Technical Abstract: In addition to causing embarrassment, intestinal gas is reported to be associated with other symptoms, some of which can be deleterious. Therefore, this review provides an overview of the gas–producing pathways used by the human gut microbiome and outlines foods associated with intestinal gas. Bacteroides, Ruminococcus, Roseburia, Clostridium, Eubacterium, Desulfovibrio, and methanogenic Archaea (e.g., Methanobrevibacter) are among the most abundant microbes responsible for gas produced from the fermentation of nutrients in the colon. More than 99% of intestinal gas produced by gut microbiota is composed of hydrogen, carbon dioxide and methane, while less than 1% is composed of various other odiferous gases. Many intervention studies have linked different food groups with intestinal gas.

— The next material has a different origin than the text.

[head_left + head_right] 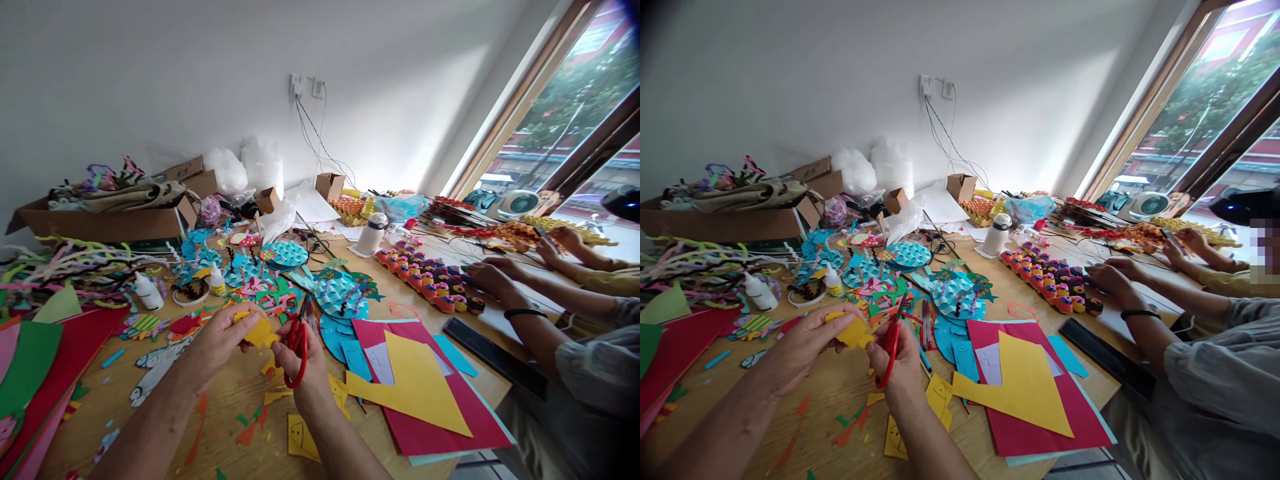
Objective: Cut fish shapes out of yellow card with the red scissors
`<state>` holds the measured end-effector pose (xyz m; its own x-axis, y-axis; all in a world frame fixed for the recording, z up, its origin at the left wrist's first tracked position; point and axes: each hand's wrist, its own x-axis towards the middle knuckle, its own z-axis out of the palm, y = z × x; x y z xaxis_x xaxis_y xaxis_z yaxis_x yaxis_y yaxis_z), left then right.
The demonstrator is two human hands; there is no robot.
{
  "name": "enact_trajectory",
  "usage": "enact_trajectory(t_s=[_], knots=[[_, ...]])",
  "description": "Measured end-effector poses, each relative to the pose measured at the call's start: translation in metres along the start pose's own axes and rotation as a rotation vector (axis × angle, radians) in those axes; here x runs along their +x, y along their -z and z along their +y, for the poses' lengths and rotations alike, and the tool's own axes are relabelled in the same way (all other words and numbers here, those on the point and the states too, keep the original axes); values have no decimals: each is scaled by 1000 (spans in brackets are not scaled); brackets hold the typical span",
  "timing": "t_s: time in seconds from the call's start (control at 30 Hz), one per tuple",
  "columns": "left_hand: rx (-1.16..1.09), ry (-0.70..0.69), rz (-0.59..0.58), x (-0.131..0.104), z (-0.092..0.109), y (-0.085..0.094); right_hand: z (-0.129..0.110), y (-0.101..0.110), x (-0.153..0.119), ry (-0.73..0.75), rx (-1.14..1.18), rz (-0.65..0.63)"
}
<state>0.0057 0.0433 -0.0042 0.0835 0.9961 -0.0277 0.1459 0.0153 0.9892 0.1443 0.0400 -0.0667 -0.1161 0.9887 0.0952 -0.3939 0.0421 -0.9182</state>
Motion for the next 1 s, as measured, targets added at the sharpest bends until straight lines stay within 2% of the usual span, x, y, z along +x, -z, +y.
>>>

Food groups associated with intestinal gas include pulses, vegetables, fruits, whole grains, and, for some individuals, dairy products. These foods are rich in non–digestible carbohydrates such as raffinose family oligosaccharides, fructans, polyols, and, for sensitive individuals, lactose. These carbohydrates escape digestion in the small intestines and pass into the colon, where they are fermented by colonic bacteria and directly or indirectly by cross-feeding produce gases. Additional research on gaseous products released by gut microbiota and foods associated with gas may well help mitigate the symptoms linked to intestinal gas.